Que M. Pancks fût tenté d’inviter quelqu’un à dîner à Pentonville, c’était là un fait sans précédent dans son calendrier. Mais néanmoins il invita le jeune John à dîner et l’exposa même à se laisser fasciner par les charmes dangereux (à cause des dommages-intérêts) de Mlle Rugg. Le banquet eut lieu un dimanche et Mlle Rugg apprêta de ses propres mains un gigot farci d’huîtres qu’elle envoya cuire au four chez le boulanger… non pas chez le boulanger réfractaire, mais chez le propriétaire d’un établissement qui faisait concurrence à l’infidèle. On fit aussi provision d’oranges, de pommes et de noix. M. Pancks rapporta le samedi soir une bouteille de rhum destinée à réjouir le cœur de son hôte.

Mais les préparatifs pour la réception du visiteur ne se bornèrent pas à des apprêts matériels.

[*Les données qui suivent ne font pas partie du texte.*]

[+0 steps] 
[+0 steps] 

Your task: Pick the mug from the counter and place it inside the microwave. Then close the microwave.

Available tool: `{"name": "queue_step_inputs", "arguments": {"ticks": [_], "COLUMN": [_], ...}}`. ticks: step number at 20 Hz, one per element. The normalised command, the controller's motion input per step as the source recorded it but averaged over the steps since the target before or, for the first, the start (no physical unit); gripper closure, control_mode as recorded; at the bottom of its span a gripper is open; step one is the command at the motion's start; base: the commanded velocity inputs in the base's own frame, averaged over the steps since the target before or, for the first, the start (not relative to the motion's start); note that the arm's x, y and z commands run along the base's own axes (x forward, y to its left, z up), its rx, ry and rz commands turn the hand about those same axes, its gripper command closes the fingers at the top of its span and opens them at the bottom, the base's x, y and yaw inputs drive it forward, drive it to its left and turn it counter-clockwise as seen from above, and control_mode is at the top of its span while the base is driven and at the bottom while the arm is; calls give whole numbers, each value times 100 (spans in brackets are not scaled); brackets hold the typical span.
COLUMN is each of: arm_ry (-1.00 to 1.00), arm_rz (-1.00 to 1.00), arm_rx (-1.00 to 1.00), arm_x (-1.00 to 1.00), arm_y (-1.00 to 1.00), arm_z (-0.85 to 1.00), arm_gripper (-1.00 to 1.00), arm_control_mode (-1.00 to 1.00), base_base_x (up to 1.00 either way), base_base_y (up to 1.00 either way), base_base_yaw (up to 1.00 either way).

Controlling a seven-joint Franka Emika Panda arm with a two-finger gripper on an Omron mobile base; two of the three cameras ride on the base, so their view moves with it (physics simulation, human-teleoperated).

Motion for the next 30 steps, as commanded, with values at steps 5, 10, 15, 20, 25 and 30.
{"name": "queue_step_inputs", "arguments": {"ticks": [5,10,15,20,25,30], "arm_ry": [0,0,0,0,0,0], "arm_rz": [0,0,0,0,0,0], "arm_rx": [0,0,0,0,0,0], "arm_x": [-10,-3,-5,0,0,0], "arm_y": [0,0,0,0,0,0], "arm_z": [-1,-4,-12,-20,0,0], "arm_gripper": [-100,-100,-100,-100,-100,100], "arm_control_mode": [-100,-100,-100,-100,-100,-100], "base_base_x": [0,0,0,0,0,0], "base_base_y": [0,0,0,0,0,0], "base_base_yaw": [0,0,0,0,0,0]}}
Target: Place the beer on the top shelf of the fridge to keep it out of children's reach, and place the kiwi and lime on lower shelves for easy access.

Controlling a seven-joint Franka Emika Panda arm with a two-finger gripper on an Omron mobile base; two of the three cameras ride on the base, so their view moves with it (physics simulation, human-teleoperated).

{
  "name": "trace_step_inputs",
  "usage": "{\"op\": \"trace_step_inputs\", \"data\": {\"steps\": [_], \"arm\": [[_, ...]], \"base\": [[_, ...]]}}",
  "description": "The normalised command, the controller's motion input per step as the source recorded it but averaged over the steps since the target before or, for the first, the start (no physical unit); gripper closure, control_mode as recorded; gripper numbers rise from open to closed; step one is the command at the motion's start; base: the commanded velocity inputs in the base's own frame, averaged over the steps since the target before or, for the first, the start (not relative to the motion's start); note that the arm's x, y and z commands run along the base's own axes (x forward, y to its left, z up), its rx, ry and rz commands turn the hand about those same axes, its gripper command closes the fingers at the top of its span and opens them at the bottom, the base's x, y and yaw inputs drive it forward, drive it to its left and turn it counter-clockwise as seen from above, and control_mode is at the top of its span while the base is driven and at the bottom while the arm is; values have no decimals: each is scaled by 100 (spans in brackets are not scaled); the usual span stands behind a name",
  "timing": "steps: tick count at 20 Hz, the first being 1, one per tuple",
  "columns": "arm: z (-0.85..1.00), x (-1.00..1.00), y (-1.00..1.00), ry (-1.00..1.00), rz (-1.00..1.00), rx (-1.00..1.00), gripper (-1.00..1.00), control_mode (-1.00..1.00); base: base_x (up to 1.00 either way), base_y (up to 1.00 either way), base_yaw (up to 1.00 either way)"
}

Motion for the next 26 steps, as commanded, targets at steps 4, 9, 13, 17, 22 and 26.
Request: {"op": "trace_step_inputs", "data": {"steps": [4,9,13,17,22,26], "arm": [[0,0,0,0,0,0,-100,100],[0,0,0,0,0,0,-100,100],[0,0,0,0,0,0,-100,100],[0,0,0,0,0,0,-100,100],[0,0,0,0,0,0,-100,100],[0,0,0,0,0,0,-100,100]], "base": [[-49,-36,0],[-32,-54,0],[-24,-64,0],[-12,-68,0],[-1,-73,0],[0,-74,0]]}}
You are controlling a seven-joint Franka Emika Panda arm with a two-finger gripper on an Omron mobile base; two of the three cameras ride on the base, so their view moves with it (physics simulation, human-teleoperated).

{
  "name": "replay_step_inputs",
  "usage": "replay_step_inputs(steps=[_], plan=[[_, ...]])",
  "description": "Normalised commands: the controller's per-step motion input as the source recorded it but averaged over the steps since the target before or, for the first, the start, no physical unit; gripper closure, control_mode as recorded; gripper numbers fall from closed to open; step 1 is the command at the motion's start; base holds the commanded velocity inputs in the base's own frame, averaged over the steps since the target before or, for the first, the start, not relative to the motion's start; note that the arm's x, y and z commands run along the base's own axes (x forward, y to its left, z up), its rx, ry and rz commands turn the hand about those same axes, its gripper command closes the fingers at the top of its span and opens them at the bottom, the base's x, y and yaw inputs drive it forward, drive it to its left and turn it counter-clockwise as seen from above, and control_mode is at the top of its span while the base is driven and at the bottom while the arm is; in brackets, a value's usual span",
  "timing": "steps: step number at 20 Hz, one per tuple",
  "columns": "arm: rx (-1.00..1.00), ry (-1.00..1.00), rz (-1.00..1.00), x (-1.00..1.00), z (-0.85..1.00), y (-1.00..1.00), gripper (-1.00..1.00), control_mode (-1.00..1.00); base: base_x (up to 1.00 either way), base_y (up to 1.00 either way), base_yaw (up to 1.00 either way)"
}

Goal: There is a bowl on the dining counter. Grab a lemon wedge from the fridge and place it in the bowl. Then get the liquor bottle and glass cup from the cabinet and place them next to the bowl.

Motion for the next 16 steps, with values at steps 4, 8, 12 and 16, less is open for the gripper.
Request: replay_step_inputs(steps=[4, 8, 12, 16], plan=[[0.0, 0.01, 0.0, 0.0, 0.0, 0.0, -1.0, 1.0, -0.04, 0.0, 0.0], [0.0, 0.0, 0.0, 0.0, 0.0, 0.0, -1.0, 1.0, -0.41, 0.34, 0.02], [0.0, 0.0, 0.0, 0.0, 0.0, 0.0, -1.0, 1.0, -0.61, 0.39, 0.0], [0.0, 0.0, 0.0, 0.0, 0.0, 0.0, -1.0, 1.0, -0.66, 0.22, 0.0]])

On le reçut avec des marques de condoléance et de sympathie familière. Lorsque le jeune John fit son apparition à une heure et demie, sans la canne à bec d’ivoire, sans le gilet à bouquets d’or, comme un soleil que les nuages désastreux ont dépouillé de ses rayons, M. Pancks le présenta à M. Rugg en lui disant que c’était ce jeune homme dont il lui avait si souvent parlé et qui aimait Mlle Dorrit.